Given the history of guesses in a mastermind game using digits instead of colors in a form of pairs $(x, y)$ where $x$ is the guess and $y$ is how many digits were placed correctly, guess the correct number. Each input is guaranteed to have a solution.

Example for a $5$-place game:

$$(90342, 2) \\ (70794, 0) \\ (39458, 2) \\ (34109, 1) \\ (51545, 2) \\ (12531, 1)$$

Should yield: $$ 39542 $$ Create an algorithm to correctly guess the result in an n-place mastermind given the history.

So the only idea I had was to keep the probability of each digit being correct based on the correct shots in a given guess and then try to generate the most possible number, then the next one and so on - so for example we'd have $9$ being $40\%$ possible for the first place (cause the first guess has $\frac{2}{5}=40\%$ correct), $7$ being impossible and so on.

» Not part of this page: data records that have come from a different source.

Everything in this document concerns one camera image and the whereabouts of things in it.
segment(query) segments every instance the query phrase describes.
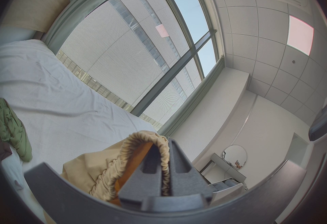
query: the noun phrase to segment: green fabric
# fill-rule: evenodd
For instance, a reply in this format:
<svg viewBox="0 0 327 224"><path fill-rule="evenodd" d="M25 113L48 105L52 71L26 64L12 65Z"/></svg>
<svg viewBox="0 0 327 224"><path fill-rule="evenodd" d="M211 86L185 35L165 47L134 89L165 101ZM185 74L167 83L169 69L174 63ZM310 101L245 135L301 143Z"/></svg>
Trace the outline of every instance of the green fabric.
<svg viewBox="0 0 327 224"><path fill-rule="evenodd" d="M32 147L24 125L3 98L0 98L0 138L16 149L22 161L32 159Z"/></svg>

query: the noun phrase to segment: round mirror
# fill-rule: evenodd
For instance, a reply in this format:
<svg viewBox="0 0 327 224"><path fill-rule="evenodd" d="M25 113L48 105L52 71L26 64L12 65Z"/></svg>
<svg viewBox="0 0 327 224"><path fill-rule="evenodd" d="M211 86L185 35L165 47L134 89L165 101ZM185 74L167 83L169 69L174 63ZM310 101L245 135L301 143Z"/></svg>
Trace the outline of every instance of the round mirror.
<svg viewBox="0 0 327 224"><path fill-rule="evenodd" d="M236 169L244 166L247 155L245 149L238 145L229 146L223 152L223 159L232 164Z"/></svg>

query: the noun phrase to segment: bed sheet
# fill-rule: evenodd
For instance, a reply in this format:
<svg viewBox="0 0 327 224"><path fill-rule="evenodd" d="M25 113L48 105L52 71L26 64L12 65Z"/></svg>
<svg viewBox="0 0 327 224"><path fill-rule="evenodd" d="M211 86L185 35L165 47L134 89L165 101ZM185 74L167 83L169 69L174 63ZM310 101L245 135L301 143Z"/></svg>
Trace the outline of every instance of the bed sheet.
<svg viewBox="0 0 327 224"><path fill-rule="evenodd" d="M58 173L83 153L103 150L152 125L126 112L76 78L39 40L0 47L0 96L26 128L33 159Z"/></svg>

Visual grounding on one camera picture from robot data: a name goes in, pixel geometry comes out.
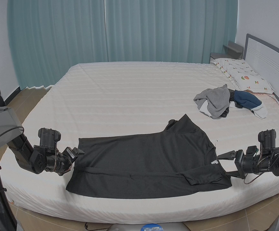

Then we do the same for other places in the number and finally generate a number with the highest probability to test it against all the guesses.

The problem with this approach, though, is that generating the next possible number, and the next, and so on (as we probably won't score a home run in the first try) is really non-trivial (or at least I don't see an easy way of implementing this) and since this contest had something like a 90 minute timeframe and this wasn't the only problem, I don't think something so elaborate was the anticipated approach.

So how could one do it easier?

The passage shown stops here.